**Task goal:** Print the data below exactly as it stands, and keep the pictures out.

****************************************

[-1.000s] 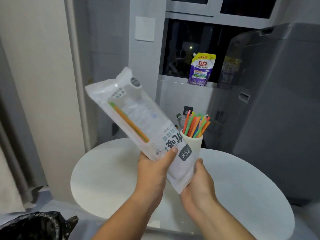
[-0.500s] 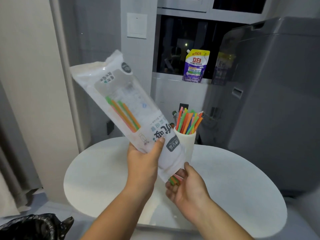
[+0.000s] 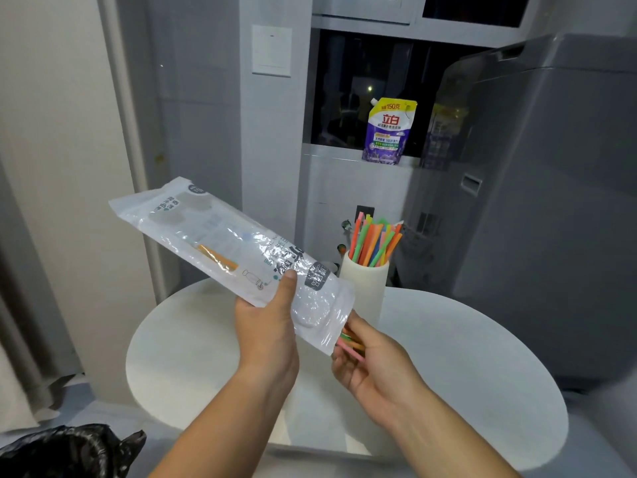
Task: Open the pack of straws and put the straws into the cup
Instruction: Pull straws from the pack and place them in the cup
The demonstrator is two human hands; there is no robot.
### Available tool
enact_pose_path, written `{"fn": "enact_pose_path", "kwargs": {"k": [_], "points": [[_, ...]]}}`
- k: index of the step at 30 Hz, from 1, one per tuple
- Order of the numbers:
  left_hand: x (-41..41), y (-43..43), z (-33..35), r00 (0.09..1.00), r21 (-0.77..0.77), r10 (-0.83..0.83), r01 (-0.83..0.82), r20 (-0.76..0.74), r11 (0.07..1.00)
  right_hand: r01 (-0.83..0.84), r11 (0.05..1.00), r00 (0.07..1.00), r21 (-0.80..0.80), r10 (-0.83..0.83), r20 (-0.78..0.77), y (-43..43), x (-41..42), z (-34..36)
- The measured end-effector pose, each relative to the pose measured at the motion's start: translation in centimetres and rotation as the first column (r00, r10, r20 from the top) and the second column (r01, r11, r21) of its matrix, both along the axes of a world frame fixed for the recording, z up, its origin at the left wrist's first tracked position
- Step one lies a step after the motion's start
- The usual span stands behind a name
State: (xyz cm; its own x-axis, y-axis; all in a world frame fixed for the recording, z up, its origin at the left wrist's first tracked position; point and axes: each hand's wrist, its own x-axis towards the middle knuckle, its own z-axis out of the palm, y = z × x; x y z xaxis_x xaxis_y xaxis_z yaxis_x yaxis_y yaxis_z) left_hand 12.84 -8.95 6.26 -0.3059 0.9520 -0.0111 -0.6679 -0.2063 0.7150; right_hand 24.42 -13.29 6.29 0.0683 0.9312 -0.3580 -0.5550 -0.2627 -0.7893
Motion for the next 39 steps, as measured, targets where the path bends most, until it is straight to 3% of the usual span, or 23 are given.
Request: {"fn": "enact_pose_path", "kwargs": {"k": [11, 15, 28, 34, 39], "points": [[-0.3, 0.2, -0.1, 1.000, 0.019, 0.012, -0.012, 0.007, 1.000, 0.085, 0.996, 0.995, 0.002, -0.085, -0.051, 0.2, 0.3, 0.0], [-0.3, 0.2, 0.0, 1.000, 0.023, 0.014, -0.014, 0.024, 1.000, 0.057, 0.998, 0.998, -0.031, -0.057, 0.003, 0.1, 0.4, 0.0], [-1.0, 0.7, -0.2, 0.991, -0.013, -0.006, 0.008, 0.133, 1.000, 0.085, 0.990, 0.996, 0.109, -0.087, 0.005, 0.3, 1.8, 0.8], [-1.0, 0.7, -0.3, 0.990, -0.019, -0.017, 0.019, 0.140, 1.000, 0.046, 0.985, 0.975, 0.167, -0.080, 0.206, 0.6, 1.3, 0.1], [-1.3, 0.4, -0.4, 0.992, -0.014, -0.024, 0.026, 0.128, 1.000, -0.005, 0.992, 0.993, 0.122, -0.009, 0.114, 0.3, 1.0, 0.5]]}}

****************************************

**Solution to the problem:**
[-1.000s] 
[-0.500s] 
[+0.000s] 
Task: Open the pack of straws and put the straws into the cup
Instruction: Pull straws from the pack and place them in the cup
The demonstrator is two human hands; there is no robot.
### Available tool
enact_pose_path, written `{"fn": "enact_pose_path", "kwargs": {"k": [_], "points": [[_, ...]]}}`
- k: index of the step at 30 Hz, from 1, one per tuple
- Order of the numbers:
  left_hand: x (-41..41), y (-43..43), z (-33..35), r00 (0.09..1.00), r21 (-0.77..0.77), r10 (-0.83..0.83), r01 (-0.83..0.82), r20 (-0.76..0.74), r11 (0.07..1.00)
  right_hand: r01 (-0.83..0.84), r11 (0.05..1.00), r00 (0.07..1.00), r21 (-0.80..0.80), r10 (-0.83..0.83), r20 (-0.78..0.77), y (-43..43), x (-41..42), z (-34..36)
- The measured end-effector pose, each relative to the pose measured at the motion's start: translation in centimetres and rotation as the first column (r00, r10, r20 from the top) and the second column (r01, r11, r21) of its matrix, both along the axes of a world frame fixed for the recording, z up, its origin at the left wrist's first tracked position
- Step one lies a step after the motion's start
- The usual span stands behind a name
State: (xyz cm; its own x-axis, y-axis; all in a world frame fixed for the recording, z up, its origin at the left wrist's first tracked position; point and axes: each hand's wrist, its own x-axis towards the middle knuckle, its own z-axis out of the palm, y = z × x; x y z xaxis_x xaxis_y xaxis_z yaxis_x yaxis_y yaxis_z) left_hand 12.84 -8.95 6.26 -0.3059 0.9520 -0.0111 -0.6679 -0.2063 0.7150; right_hand 24.42 -13.29 6.29 0.0683 0.9312 -0.3580 -0.5550 -0.2627 -0.7893
Motion for the next 39 steps, as measured, targets where the path bends most, until it is straight to 3% of the usual span, or 23 are given.
Request: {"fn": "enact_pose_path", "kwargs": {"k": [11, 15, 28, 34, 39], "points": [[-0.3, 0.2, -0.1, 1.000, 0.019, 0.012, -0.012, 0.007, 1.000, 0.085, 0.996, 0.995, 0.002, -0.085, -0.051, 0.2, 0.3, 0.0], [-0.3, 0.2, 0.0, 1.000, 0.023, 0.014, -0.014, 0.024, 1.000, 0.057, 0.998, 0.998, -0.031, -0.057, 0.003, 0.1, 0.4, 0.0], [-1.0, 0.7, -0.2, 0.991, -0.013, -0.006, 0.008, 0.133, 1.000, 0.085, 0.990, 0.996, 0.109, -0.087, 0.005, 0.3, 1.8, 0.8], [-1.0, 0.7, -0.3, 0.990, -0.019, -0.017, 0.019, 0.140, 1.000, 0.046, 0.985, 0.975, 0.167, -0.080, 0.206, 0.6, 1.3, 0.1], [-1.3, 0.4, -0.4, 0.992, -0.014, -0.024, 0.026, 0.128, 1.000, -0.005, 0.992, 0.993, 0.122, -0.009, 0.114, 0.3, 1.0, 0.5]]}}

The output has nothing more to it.